429 Too many requests You are being rate limited
500 Internal server error Something blew up on our side. We most likely got an error report, but it doesn’t hurt to report it.
502 Bad gateway invalid upstream, this happens during updates
503 Service unavailable A service is down, this happens during updates.
504 Gateway timeout A timeout somewhere in our infrastructure. This could happen due to updates or when our network is congested. It can also happen when your network is congested or broken.

Rate limiting

Currently we limit requests per connector to the following:

  • 4 requests in parallel
  • 100 requests per second
  • 10.000 seconds of request time per day

The latest is measured as a sum for all requests being done. This can be 100.000 requests that take 100 milliseconds each or 1 request that takes 10.000 seconds. This is currently not enforced but will be in the future. If you go over the limit, you’ll receive a 429 status code.


All of our APIs do not have versions. We rather rely on marking resources as deprecated and adding resources without notice. This means that you have to be prepared for models getting extra fields. Strict xml validation will fail when applied.

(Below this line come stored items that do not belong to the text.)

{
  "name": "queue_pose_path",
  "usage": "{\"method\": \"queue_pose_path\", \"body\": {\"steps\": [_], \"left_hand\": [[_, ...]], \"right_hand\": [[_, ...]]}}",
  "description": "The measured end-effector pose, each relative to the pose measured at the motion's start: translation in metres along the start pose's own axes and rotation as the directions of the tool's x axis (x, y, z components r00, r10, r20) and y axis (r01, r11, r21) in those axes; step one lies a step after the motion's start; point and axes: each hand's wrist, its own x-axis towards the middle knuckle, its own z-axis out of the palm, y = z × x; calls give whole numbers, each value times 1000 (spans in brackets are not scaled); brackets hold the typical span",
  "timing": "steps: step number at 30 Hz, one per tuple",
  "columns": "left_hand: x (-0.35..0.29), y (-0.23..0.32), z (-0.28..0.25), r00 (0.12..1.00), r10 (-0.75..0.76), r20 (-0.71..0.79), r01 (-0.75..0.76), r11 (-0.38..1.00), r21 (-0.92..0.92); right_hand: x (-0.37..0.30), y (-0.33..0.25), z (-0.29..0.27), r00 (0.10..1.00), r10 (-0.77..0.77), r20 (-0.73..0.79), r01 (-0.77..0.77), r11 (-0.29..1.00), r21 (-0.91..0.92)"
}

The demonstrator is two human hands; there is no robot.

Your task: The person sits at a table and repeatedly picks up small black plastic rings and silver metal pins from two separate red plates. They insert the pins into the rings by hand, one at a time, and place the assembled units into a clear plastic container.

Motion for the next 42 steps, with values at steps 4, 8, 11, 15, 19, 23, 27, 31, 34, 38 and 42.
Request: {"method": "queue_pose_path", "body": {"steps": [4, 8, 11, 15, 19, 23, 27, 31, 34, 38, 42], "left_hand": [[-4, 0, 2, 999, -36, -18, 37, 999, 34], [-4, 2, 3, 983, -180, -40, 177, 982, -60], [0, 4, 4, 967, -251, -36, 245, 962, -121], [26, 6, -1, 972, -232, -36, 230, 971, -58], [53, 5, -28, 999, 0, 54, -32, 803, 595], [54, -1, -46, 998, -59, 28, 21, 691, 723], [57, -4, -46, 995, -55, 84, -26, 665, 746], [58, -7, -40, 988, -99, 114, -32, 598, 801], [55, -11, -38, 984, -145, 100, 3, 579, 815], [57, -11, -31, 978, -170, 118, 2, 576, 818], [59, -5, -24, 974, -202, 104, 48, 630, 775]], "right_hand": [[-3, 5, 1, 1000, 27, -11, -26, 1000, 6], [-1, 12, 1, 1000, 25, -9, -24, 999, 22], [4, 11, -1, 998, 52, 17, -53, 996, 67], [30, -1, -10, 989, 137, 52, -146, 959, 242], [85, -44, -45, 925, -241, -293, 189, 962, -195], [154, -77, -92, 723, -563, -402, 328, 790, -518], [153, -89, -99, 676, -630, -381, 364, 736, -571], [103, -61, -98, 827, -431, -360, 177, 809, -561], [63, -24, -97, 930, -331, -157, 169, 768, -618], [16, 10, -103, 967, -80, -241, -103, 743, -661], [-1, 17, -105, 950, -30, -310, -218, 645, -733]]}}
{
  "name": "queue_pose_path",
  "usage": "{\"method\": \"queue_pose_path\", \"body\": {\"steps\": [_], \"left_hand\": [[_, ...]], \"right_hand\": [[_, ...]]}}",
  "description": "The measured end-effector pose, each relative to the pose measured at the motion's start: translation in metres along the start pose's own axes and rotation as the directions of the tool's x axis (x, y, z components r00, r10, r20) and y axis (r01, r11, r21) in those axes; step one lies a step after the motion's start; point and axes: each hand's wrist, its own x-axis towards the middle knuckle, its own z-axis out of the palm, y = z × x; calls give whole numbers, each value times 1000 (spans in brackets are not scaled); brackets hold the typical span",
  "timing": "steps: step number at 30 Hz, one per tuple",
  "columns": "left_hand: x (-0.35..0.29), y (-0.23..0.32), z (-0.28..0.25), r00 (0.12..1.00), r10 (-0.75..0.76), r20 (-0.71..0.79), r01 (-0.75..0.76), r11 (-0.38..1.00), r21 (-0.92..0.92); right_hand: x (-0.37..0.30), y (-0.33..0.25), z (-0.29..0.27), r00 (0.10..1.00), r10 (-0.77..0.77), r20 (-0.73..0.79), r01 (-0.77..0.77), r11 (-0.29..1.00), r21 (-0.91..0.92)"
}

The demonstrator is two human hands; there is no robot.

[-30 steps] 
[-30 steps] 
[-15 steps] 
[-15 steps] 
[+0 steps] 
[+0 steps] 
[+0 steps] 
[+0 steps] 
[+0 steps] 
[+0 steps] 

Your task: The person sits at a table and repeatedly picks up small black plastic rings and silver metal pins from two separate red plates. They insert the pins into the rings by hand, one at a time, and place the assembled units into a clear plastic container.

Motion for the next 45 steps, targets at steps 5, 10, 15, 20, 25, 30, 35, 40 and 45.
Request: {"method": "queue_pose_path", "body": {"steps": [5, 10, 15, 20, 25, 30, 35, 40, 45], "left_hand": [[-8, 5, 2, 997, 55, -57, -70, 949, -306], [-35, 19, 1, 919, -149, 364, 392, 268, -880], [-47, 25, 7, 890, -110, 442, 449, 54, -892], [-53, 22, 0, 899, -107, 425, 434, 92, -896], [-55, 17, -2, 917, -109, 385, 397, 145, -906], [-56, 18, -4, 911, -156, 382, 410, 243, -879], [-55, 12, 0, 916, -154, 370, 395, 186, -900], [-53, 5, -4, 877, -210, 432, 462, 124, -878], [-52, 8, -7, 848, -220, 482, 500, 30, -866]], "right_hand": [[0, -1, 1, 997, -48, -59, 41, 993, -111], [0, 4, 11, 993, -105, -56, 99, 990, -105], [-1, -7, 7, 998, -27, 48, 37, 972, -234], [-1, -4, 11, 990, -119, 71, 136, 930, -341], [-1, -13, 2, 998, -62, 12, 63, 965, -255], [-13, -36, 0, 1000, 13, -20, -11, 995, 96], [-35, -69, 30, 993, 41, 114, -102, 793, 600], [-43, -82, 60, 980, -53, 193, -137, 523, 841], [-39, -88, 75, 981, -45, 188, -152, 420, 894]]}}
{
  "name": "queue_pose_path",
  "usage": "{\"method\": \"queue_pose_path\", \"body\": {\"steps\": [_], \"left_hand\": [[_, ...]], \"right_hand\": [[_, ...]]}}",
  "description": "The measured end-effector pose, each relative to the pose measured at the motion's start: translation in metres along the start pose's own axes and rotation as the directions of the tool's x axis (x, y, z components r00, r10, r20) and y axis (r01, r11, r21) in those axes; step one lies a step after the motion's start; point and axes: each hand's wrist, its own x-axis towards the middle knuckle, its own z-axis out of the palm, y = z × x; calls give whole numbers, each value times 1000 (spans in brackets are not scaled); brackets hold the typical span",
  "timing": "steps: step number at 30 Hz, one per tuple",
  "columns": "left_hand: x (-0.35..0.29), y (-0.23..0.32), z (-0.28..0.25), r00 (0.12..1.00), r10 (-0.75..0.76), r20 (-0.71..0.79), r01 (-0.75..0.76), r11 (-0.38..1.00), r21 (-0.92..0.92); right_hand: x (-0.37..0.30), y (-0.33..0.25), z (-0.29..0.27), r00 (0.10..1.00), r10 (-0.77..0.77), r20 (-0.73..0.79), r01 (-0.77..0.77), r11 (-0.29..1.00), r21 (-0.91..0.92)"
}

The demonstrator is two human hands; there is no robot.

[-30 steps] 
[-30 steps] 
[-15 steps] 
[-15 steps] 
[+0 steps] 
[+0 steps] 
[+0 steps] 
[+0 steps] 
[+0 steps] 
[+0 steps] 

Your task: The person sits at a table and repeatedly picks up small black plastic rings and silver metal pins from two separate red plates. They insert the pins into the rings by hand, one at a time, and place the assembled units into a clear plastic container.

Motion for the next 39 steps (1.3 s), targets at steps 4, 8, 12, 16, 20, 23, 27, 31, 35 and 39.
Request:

The reason for abandoning versions is quite simple. Given our way of working and fast release cycle, we would have to release a version every week for additional APIs and models. Resources that are removed are problematic in the way that mapping a new structure on an old one is not always possible which could result in the same structure for a model but with empty fields. Versions or no versions, action from you is required either way.

Keep an eye on the deprecation article and be prepared to adjust your connector.